Washington: Endurance athletes, who use sports drinks and other supplements during competitions to replenish their electrolyte levels, might be doing so in vain! Well, this is what a new study has suggested.

According to CNN Health, 266 endurance athletes taking part in the RacingThePlanet event — that involves 155 miles of running for seven days in the most hostile deserts around the world — were evaluated by Stanford University researchers.

The lead author of the study, which got published in the Clinical Journal of Sports Medicine, Dr Grant Lipman has stated that the findings from this specific case would also hold consistent for other sports.

The research laid its focus on two conditions related to skewed sodium levels in the body. The first is hypernatremia, in which the sodium levels become excessive due to dehydration. The second is exercise-associated hyponatremia (EAH), which as the terminology suggests, is induced when the sodium levels are too low.

CNN Health explained that EAH can cause impaired mental status, pulmonary oedema, seizures and in the worst cases, death.

The study indicated that although hot temperature increased the likelihood of such conditions, sodium supplementation did not mitigate exercise-induced hyponatremia.

Lipman — who is an emergency medicine professor and director at Stanford Wilderness Medicine — told CNN Health that “in the past, athletes were told to make sure they’re taking electrolyte supplements and drinking as much water as they can.”


Also “it was generally thought that that would prevent things like muscle cramping, electrolyte imbalances and dizziness.” However, “there is currently no evidence to show this is true.”
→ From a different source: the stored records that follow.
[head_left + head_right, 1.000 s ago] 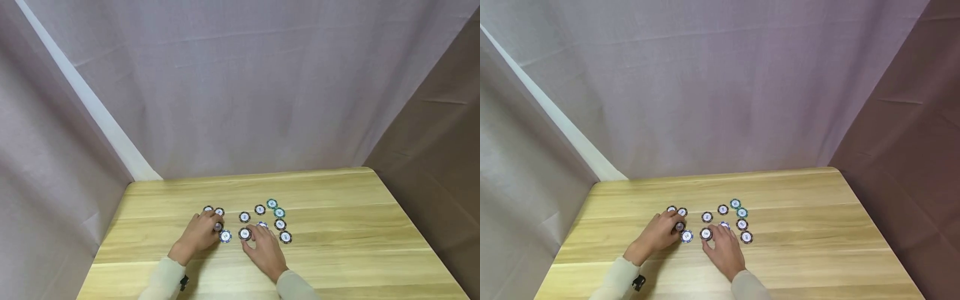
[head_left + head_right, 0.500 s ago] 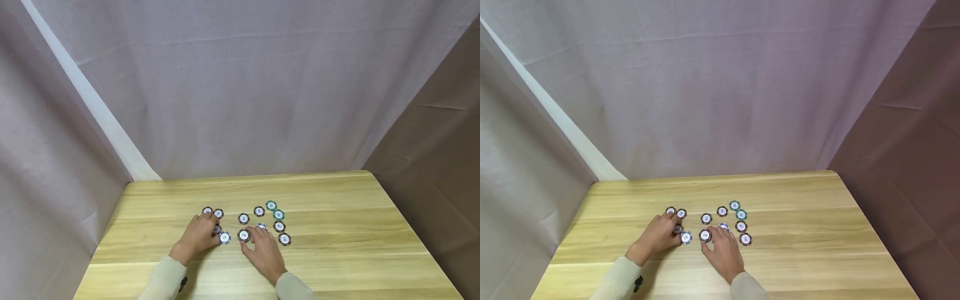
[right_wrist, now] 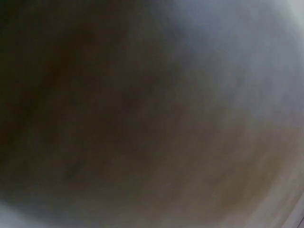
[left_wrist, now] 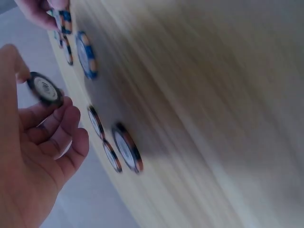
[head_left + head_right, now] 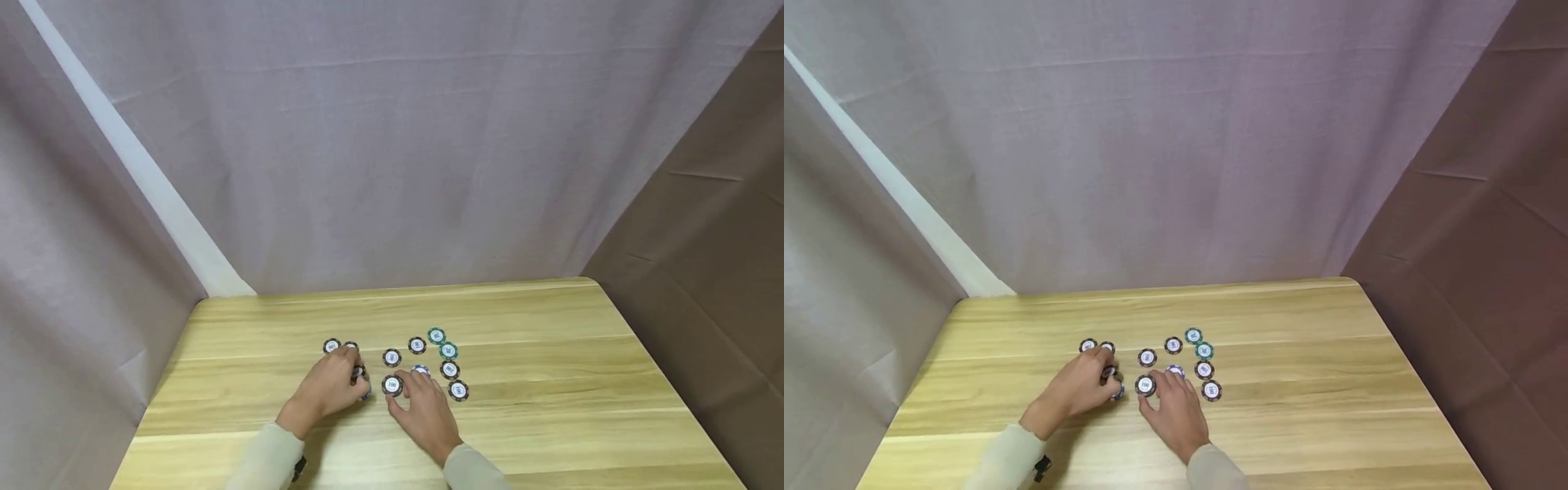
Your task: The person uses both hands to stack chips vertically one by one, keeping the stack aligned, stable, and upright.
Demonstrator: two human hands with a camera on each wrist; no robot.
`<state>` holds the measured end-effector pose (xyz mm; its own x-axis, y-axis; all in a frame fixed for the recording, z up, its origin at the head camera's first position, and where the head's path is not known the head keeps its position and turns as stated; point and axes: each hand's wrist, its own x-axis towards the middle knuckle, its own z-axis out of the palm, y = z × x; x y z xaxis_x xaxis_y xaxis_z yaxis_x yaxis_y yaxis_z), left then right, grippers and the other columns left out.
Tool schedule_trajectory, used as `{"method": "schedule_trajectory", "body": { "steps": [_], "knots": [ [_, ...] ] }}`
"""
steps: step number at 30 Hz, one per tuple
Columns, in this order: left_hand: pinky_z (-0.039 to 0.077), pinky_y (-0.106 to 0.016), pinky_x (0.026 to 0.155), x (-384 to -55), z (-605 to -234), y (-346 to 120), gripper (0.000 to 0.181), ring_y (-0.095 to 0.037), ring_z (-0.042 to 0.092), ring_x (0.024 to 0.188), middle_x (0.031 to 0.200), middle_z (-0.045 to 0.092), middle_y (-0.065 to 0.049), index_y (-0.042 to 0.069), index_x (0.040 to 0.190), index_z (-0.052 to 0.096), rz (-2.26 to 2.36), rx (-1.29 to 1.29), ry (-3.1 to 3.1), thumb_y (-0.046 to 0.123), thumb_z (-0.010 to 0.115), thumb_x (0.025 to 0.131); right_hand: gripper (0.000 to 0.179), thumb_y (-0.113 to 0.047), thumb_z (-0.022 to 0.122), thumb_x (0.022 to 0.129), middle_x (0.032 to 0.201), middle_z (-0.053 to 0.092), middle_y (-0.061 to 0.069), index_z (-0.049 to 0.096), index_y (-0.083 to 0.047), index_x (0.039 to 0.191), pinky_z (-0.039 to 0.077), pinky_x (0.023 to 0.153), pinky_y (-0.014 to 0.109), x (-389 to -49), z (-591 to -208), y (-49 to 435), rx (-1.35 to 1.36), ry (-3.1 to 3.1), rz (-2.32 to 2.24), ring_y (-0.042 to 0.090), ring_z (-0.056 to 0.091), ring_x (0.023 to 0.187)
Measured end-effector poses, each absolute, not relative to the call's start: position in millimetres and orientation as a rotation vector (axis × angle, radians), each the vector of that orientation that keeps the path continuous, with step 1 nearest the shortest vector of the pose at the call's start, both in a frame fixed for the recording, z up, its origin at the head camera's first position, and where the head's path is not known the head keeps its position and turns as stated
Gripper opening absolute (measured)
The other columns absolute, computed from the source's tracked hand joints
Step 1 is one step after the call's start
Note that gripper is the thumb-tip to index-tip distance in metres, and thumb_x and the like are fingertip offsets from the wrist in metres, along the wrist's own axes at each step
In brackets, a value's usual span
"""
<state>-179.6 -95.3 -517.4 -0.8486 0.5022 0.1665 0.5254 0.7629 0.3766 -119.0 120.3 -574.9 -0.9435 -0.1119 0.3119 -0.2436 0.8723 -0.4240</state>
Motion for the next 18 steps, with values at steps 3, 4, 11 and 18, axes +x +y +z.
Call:
{"method": "schedule_trajectory", "body": {
  "steps": [3,4,11,18],
  "knots": [
    [0.059,-0.032,0.078,-175.2,-516.7,-86.3,0.027,-0.013,0.062,0.086,0.098,0.066,0.0,0.01,0.1,0.071,-0.687,-0.86,-2.918,0.03,0.066,0.082,0.039,-0.039,0.079,0.09,0.082,0.044,-0.018,0.072,-0.02,0.123,0.045,0.075,0.027,-119.2,-575.1,120.7,0.272,-2.768,0.675,0.002,0.042,0.077],
    [0.059,-0.032,0.077,-174.0,-516.8,-83.2,0.029,-0.014,0.063,0.086,0.098,0.066,0.0,0.009,0.101,0.072,-0.687,-0.877,-2.918,0.031,0.067,0.083,0.039,-0.039,0.079,0.09,0.082,0.044,-0.018,0.072,-0.02,0.123,0.044,0.075,0.027,-119.3,-575.0,121.0,0.276,-2.768,0.675,0.002,0.042,0.077],
    [0.059,-0.034,0.086,-172.0,-524.8,-64.8,0.035,-0.018,0.068,0.093,0.103,0.071,-0.003,0.008,0.109,0.074,-0.641,-0.999,-2.813,0.033,0.073,0.085,0.038,-0.036,0.08,0.087,0.082,0.043,-0.017,0.072,-0.02,0.12,0.047,0.079,0.032,-119.6,-575.2,123.2,0.284,-2.753,0.642,0.003,0.042,0.078],
    [0.057,-0.037,0.095,-171.3,-528.9,-57.7,0.031,-0.02,0.069,0.105,0.11,0.076,-0.003,0.009,0.115,0.075,-0.74,-1.001,-2.828,0.028,0.078,0.09,0.034,-0.033,0.078,0.086,0.082,0.043,-0.017,0.071,-0.021,0.116,0.047,0.081,0.034,-119.4,-575.0,120.3,0.278,-2.762,0.665,0.004,0.041,0.078]
  ]
}}
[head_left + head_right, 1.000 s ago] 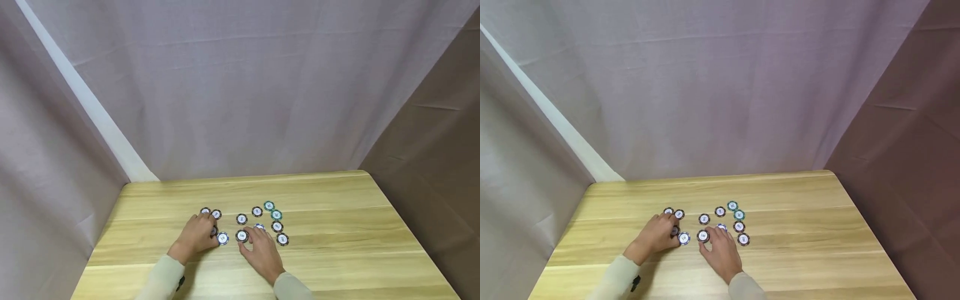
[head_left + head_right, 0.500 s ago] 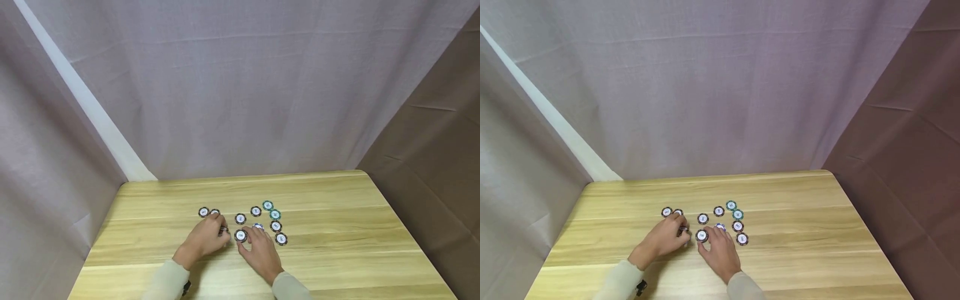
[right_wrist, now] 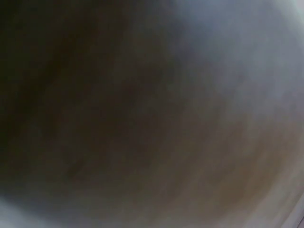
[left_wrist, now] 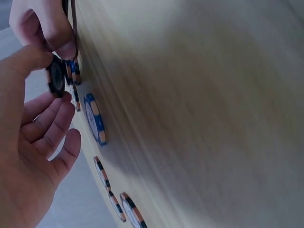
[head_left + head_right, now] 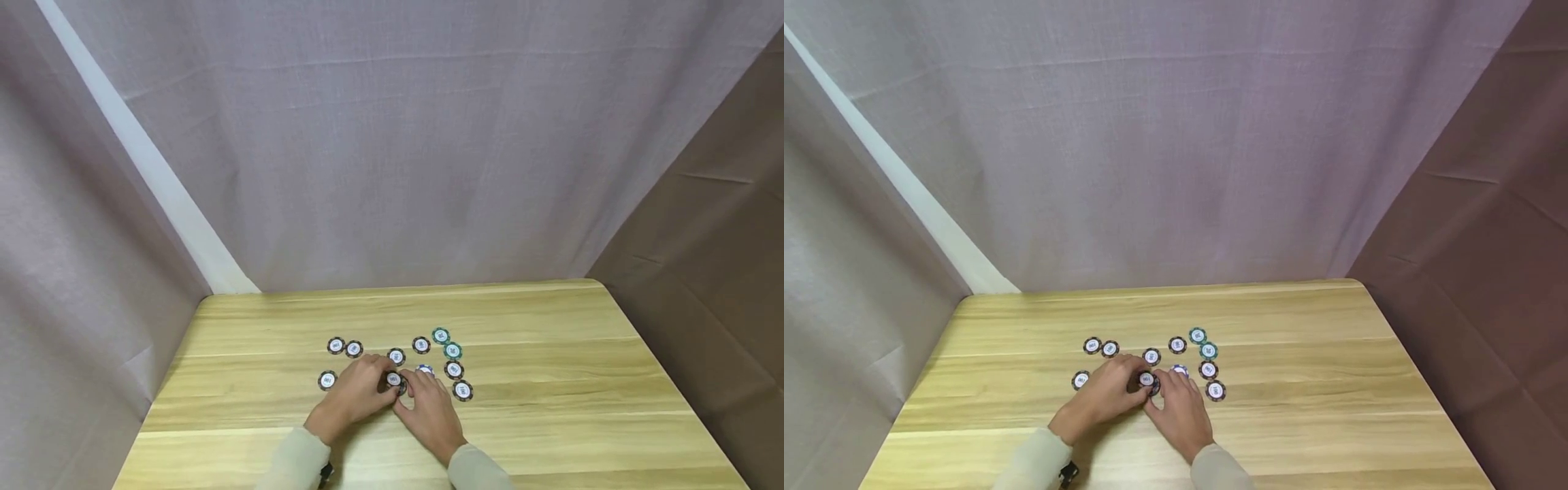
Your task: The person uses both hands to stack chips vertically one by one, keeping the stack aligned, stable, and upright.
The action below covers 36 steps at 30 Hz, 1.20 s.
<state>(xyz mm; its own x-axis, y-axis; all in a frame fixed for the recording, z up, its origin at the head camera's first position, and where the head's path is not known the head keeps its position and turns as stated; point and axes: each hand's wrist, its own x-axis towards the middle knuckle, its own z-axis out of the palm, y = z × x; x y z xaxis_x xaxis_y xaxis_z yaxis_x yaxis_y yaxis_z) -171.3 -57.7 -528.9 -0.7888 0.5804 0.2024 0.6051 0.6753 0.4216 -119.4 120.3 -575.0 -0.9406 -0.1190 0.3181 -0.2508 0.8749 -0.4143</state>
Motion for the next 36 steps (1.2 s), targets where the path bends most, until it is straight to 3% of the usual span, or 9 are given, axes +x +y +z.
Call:
{"method": "schedule_trajectory", "body": {
  "steps": [11,17,28,36],
  "knots": [
    [0.059,-0.027,0.089,-169.3,-525.9,-54.3,0.031,-0.013,0.07,0.098,0.108,0.076,-0.008,0.0,0.12,0.073,-1.044,-1.022,-2.867,0.006,0.079,0.091,0.035,-0.035,0.079,0.088,0.08,0.044,-0.015,0.071,-0.02,0.119,0.046,0.078,0.033,-119.1,-574.1,122.0,0.252,-2.769,0.678,0.005,0.041,0.077],
    [0.059,-0.027,0.091,-167.4,-526.9,-57.1,0.028,-0.013,0.071,0.099,0.109,0.076,-0.008,0.0,0.12,0.073,-1.043,-1.016,-2.858,0.004,0.076,0.093,0.031,-0.036,0.08,0.089,0.08,0.046,-0.015,0.071,-0.022,0.115,0.044,0.076,0.031,-118.4,-576.1,121.0,0.265,-2.757,0.69,0.005,0.041,0.078],
    [0.06,-0.036,0.09,-182.1,-517.7,-80.9,0.02,-0.02,0.073,0.101,0.109,0.076,-0.004,0.008,0.112,0.078,-0.692,-0.944,-2.83,0.013,0.079,0.093,0.034,-0.039,0.081,0.089,0.081,0.047,-0.016,0.071,-0.024,0.117,0.043,0.073,0.029,-120.8,-578.3,120.1,0.277,-2.744,0.675,0.003,0.043,0.077],
    [0.058,-0.049,0.088,-201.2,-518.7,-97.5,0.023,-0.031,0.069,0.101,0.109,0.073,-0.011,0.006,0.113,0.075,-0.505,-0.832,-2.837,0.007,0.079,0.091,0.035,-0.041,0.08,0.089,0.08,0.045,-0.018,0.071,-0.024,0.118,0.044,0.074,0.029,-119.8,-576.8,119.7,0.259,-2.758,0.678,0.002,0.042,0.075]
  ]
}}
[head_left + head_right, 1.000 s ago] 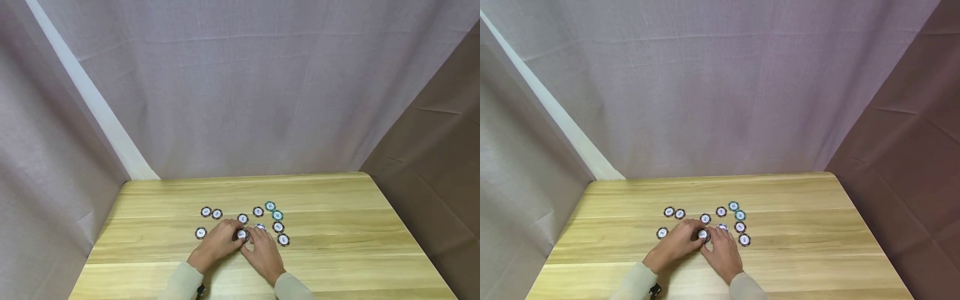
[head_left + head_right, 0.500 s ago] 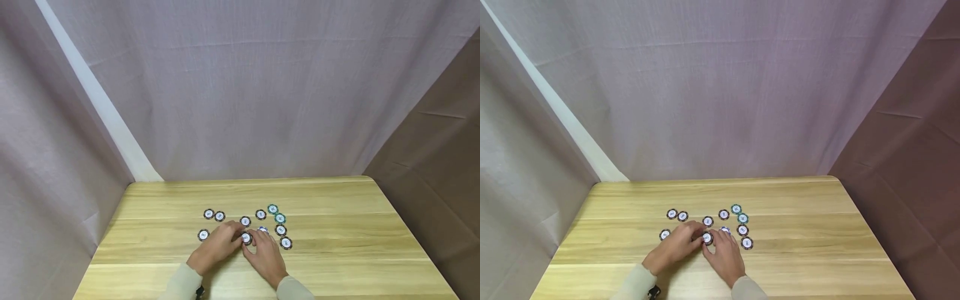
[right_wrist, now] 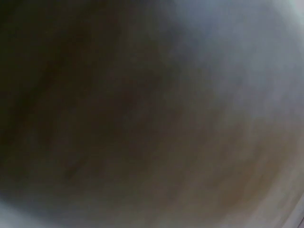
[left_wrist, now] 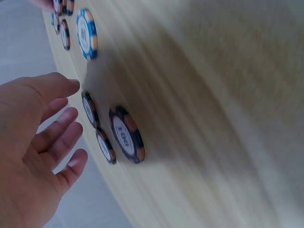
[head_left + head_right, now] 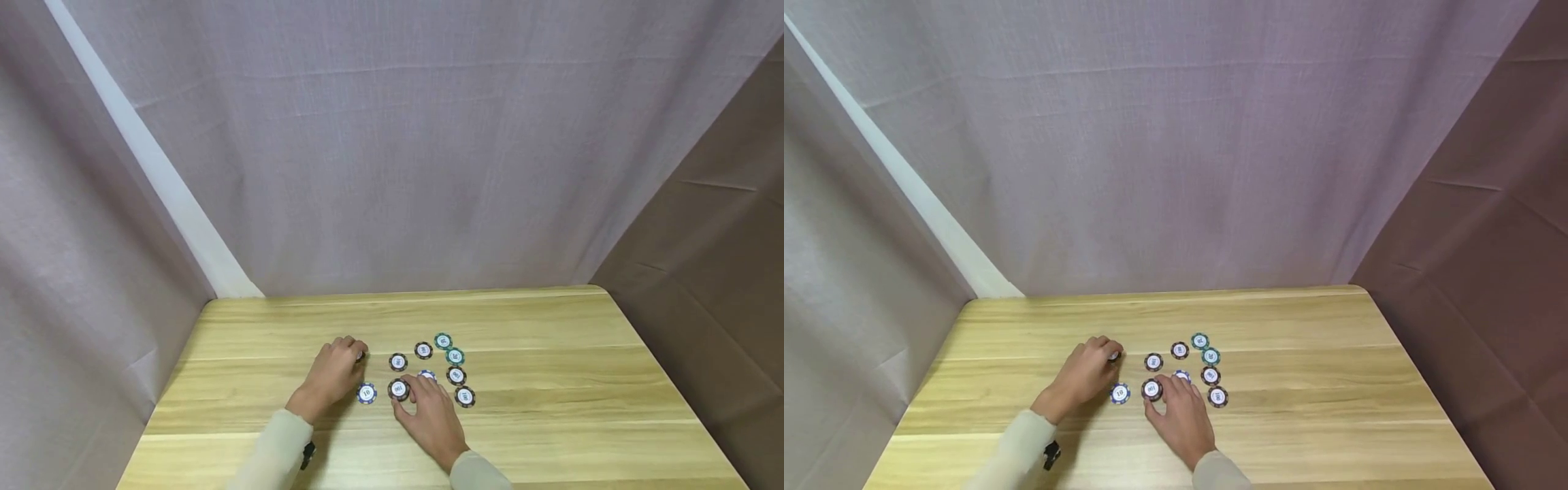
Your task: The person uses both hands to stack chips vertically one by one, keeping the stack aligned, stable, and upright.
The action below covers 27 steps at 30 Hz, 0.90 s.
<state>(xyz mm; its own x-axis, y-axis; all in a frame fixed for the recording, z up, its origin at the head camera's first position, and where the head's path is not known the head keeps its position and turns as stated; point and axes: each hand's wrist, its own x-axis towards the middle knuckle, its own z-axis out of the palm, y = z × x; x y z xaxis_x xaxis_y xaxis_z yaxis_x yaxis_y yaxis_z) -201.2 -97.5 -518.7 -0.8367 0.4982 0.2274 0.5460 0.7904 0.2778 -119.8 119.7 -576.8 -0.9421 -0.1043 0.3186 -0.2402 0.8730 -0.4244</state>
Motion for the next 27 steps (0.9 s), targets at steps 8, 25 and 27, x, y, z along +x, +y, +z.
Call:
{"method": "schedule_trajectory", "body": {
  "steps": [8,25,27],
  "knots": [
    [0.053,-0.056,0.096,-216.7,-513.0,-104.9,0.031,-0.032,0.064,0.11,0.119,0.069,-0.01,0.011,0.121,0.072,-0.297,-0.806,-3.007,0.022,0.08,0.094,0.035,-0.039,0.081,0.089,0.079,0.045,-0.018,0.072,-0.022,0.118,0.045,0.074,0.028,-120.1,-575.6,118.0,0.25,-2.747,0.689,0.001,0.042,0.075],
    [0.049,-0.041,0.08,-219.6,-520.3,-100.3,0.031,-0.019,0.058,0.078,0.081,0.062,-0.001,0.014,0.084,0.061,0.017,-0.759,-2.998,0.044,0.07,0.08,0.035,-0.039,0.08,0.089,0.079,0.044,-0.017,0.072,-0.021,0.118,0.043,0.073,0.028,-118.7,-577.8,121.6,0.252,-2.76,0.675,0.002,0.042,0.076],
    [0.05,-0.041,0.08,-218.8,-520.5,-101.0,0.033,-0.02,0.061,0.077,0.08,0.063,-0.001,0.015,0.083,0.06,0.005,-0.75,-2.965,0.046,0.069,0.078,0.035,-0.039,0.08,0.089,0.079,0.044,-0.017,0.072,-0.02,0.118,0.042,0.072,0.028,-120.8,-577.1,119.8,0.26,-2.752,0.672,0.002,0.041,0.076]
  ]
}}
Out of the total 266 athletes, 205 were men and 61 were women, who ran five races held during 2017 and 2018.

In the marathons which took place in South America, Namibia, Chile and Mongolia, 98 athletes ran in temperatures averaging in excess of 33-degree Celcius.

Some runners consumed salt tablets at one-hour gaps, while the rest drank electrolytes diluted in bottled water, Lipman continued.

He further explained that “there are multiple different methods. However, most electrolyte strategies end up with a drink that has a lower sodium concentration than what is found in the body. This is why drinking too much electrolyte solutions can result in EAH.”

The methodology of the study involved collecting data from the athletes before and after a 50-mile race on the competition’s fifth day.

Before the run, the participants disclosed the electrolyte based supplements they were going to consume and how often; and also whether they plan to sip through them at regular intervals or only when they felt thirsty.